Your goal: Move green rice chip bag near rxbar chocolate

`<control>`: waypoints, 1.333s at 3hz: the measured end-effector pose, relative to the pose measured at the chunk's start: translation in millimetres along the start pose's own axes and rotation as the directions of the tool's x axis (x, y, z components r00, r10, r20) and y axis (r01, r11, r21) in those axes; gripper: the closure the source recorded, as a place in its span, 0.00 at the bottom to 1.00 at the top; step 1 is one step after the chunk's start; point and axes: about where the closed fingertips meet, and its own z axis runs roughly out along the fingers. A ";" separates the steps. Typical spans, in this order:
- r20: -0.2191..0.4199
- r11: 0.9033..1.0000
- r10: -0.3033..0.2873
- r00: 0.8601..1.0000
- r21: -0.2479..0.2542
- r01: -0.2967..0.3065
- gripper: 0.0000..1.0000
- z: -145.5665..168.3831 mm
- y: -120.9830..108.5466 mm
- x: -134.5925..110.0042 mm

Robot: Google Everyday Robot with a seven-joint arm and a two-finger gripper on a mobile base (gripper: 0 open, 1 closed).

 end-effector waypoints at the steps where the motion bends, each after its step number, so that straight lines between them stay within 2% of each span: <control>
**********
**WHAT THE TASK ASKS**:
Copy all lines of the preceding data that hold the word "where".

**ANSWER BOX**:
`<control>`: waypoints, 1.333s at 3hz: the measured end-effector pose, relative to the pose measured at the chunk's start: translation in millimetres along the start pose's own axes and rotation as the directions of the tool's x axis (x, y, z components r00, r10, r20) and y axis (r01, r11, r21) in those axes; gripper: the closure the source recorded, as a place in its span, 0.00 at the bottom to 1.00 at the top; step 1 is one step after the chunk's start; point and axes: about where the closed fingertips meet, and its own z axis runs roughly out along the fingers. A ";" separates the steps. Typical spans, in this order:
 end-effector waypoints at the steps where the motion bends, each after its step number, so that straight lines between them stay within 2% of each span: <control>

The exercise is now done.